→ **Information shown**:

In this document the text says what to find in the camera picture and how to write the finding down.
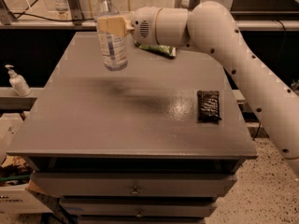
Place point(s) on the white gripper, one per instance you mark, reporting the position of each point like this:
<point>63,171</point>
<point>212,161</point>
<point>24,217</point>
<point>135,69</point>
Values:
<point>142,26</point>

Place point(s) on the clear blue plastic bottle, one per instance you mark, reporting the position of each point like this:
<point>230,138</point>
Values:
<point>112,46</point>

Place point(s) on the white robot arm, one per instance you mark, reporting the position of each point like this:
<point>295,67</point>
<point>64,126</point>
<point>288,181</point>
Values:
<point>213,30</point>

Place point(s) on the white pump dispenser bottle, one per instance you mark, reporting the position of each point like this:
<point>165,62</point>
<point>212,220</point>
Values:
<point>17,82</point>

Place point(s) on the green chip bag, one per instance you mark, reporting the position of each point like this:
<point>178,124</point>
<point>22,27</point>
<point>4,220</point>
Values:
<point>166,51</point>

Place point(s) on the black snack packet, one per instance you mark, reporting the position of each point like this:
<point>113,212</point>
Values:
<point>208,106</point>

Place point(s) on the grey drawer cabinet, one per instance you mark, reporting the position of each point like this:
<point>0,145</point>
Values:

→ **What you need to do**:
What is needed is a verbatim copy of every entry, with the pictures omitted.

→ **Final answer**:
In this document the text says what to find in the camera picture and how to write the finding down.
Place point(s) on the white gripper, one per instance you mark, reporting the position of each point like this:
<point>63,171</point>
<point>212,161</point>
<point>24,217</point>
<point>135,69</point>
Values:
<point>142,26</point>

Place point(s) on the clear blue plastic bottle, one per instance you mark, reporting the position of each point like this:
<point>230,138</point>
Values:
<point>112,46</point>

Place point(s) on the white robot arm, one per instance you mark, reporting the position of each point like this:
<point>295,67</point>
<point>64,126</point>
<point>288,181</point>
Values:
<point>213,30</point>

Place point(s) on the white pump dispenser bottle, one per instance you mark, reporting the position of each point like this:
<point>165,62</point>
<point>212,220</point>
Values:
<point>17,82</point>

Place point(s) on the green chip bag, one per instance you mark, reporting the position of each point like this:
<point>178,124</point>
<point>22,27</point>
<point>4,220</point>
Values:
<point>166,51</point>

Place point(s) on the black snack packet, one per instance you mark, reporting the position of each point like this:
<point>113,212</point>
Values:
<point>208,106</point>

Place point(s) on the grey drawer cabinet, one per instance you mark, reporting the position of each point like this:
<point>0,145</point>
Values:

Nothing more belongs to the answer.